Entry in progress—B.P.
 
Wikipedia: PAYGO
PAYGO (pay-as-you-go) is a term used to refer to financing where budgetary restrictions demand paying for expenditures with funds that are made available as the program is in progress.
 
Budgeting
The PAYGO or pay-as-you-go rule compels new spending or tax changes to not add to the federal deficit. New proposals must either be “budget neutral” or offset with savings derived from existing funds. The goal of this is to require those in control of the budget to engage in the diligence of prioritizing expenses and exercising fiscal restraint.
 
U.S. Congress
An important example of such a system is the use of PAYGO rules in the United States Congress. First enacted as part of the Budget Enforcement Act of 1990 (which was incorporated as Title XIII of the Omnibus Budget Reconciliation Act of 1990), PAYGO required all increases in direct spending or revenue decreases to be offset by other spending decreases or revenue increases. It was thought that this would control deficit spending. Direct spending largely comprises “entitlement spending,” which means that a group of beneficiaries are entitled to a benefit and, without further legislative action, the government must provide that benefit—hence it is considered to be “mandatory.” Only by legislative action can the benefit be either expanded or reduced. In terms of revenue, PAYGO largely is designed to control tax reductions. If revenue is estimated to be reduced through a reduction in tax rates of any kind, that effect on the deficit must be offset either through increased revenue collection elsewhere, or spending reductions of the same amount.
 
In the initial PAYGO regimen, enacted in the Omnibus Budget Reconciliation Act of 1990 (OBRA ‘90), by statutory requirement, any increases in the deficit were to be offset by an across the board “sequestration” of programs. This means an automatic cut in non-exempt mandatory spending programs—this was calculated by the Office of Management and Budget at the end of the year.
     
Wikipedia: Budget Enforcement Act of 1990
The Budget Enforcement Act of 1990 (Pub.L. 101-508, title XIII; 104 Stat. 1388-573; codified as amended at scattered sections of 2 U.S.C. & 15 U.S.C. § 1022) was enacted by the United States Congress as title XIII of the Omnibus Budget Reconciliation Act of 1990 to enforce the deficit reduction accomplished by that law and revise the budget control process of the Federal Government. The Act created two new budget control processes: a set of caps on annually-appropriated spending, and a “pay-as-you-go” or “PAYGO” process for entitlements and taxes. The law departed from the fixed deficit targets of Gramm-Rudman-Hollings, and imposed no penalty if the deficit for a given year grew outside the Office of Management and Budget “Snapshot” or deficit estimate, provided this budget growth was out of Congress’ control.
   
C-SPAN Congressional Glossary
The PAYGO or pay-as-you-go rule compels new spending or tax changes to not add to the federal deficit.

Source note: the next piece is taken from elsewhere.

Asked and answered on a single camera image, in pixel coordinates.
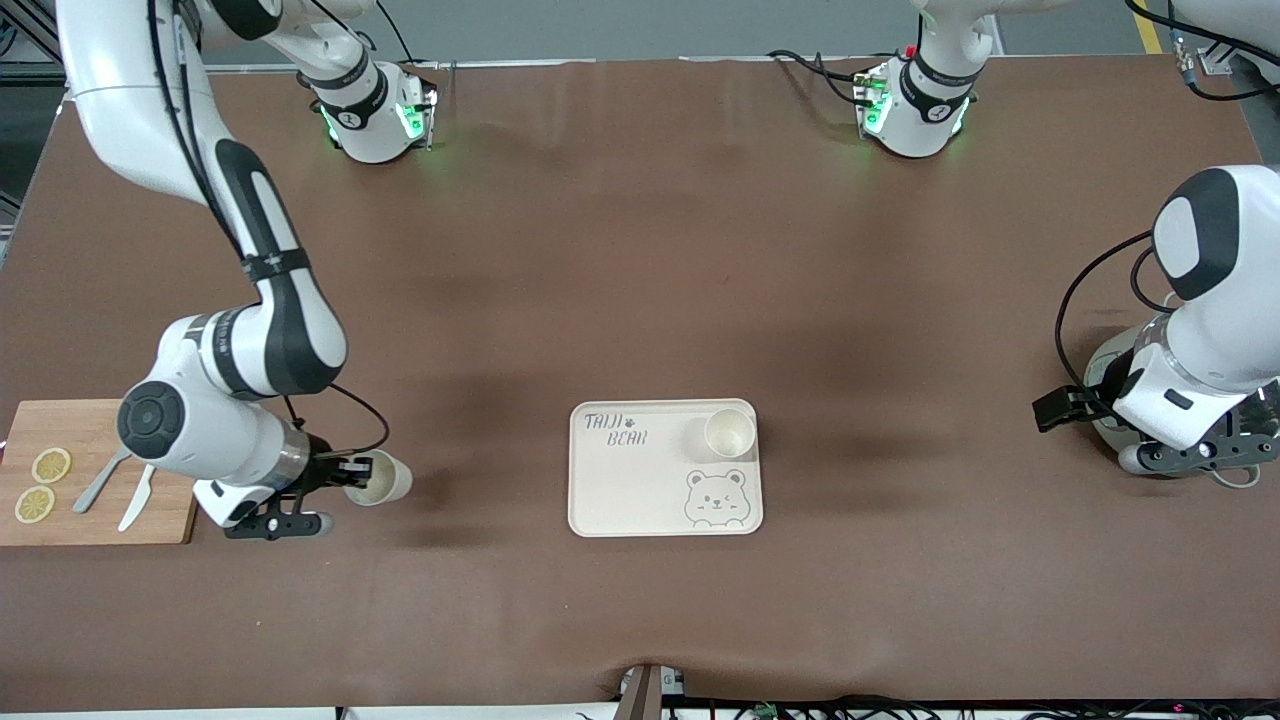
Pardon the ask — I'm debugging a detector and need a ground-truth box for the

New proposals must either be “budget neutral” or offset with savings derived from existing funds.
 
Google Books
Safire’s Political Dictionary
By William Safire
Edition: revised
Published by Oxford University Press US
2008
Pg. 526:
pay as you go Withholding taxes from income as it is received, rather than requiring payment later; centuries ago, the way to a balanced budget.
 
“It is incumbent on every generation,” Thomas Jefferson wrote a friend in 1820, “to pay its own debts as it goes—a principle which, if acted on, would save one-half the wars of the world.” The phrase had earlier occurred as an aphorism in Poor Richard’s Almanack by Benjamin Franklin.
 
The phrase has had a long economic-political application. Thurlow Weed, a journalist who later became a power in the Republican party, wrote in 1838 about the construction of the Erie Canal: “The Democracy proclaimed itself in favor of the ‘pay as you go’ policy.” John Randolph of Roanoke cried in Congress, “I have found the Philosopher’s Stone! it is contained in four words: “Pay-as-you-go!”
 
(Oxford English Dictionary)
pay-as-you-go n. and adj. (a) n. a system or the practice of paying costs or charges as they arise; (b) adj. designating an economic policy, customer contract, etc., based on such a practice.
1840 Farmers’ Cabinet 15 May 319/1 *Pay as you go..is the truest economy.
1888 J. BRYCE Amer. Commonw. II. lxvi. 507 ‘Pay as You Go’ Convention!
a1974 R. CROSSMAN Diaries (1977) III. 176 We must therefore really accept pay-as-you-go.
1991 Fiscal Stud. Aug. 58 Given the ‘pay-as-you-go’ nature of National Insurance, retirement pensioners at that time would not have paid this higher rate in full.
         
6 November 1822, Hampshire Gazette (NH), pg. 4:
Young Bell was a poor boy, commences his life with nothing but health and trade, but he adopted as a sacred maxim, “pay as you go;” and he frequently told me he found little difficulty in sticking to his text; the necessaries of life are few, and industry secures them to every man; it is the elegancies of life that empty the purse; the nicknacks of fashion, the gratification of pride, and the indulgence of luxury, that makes a man poor.
   
4 May 1841, Vermont Gazette, pg. 3:
The Philosopher’s Stone, “Pay as You Go.”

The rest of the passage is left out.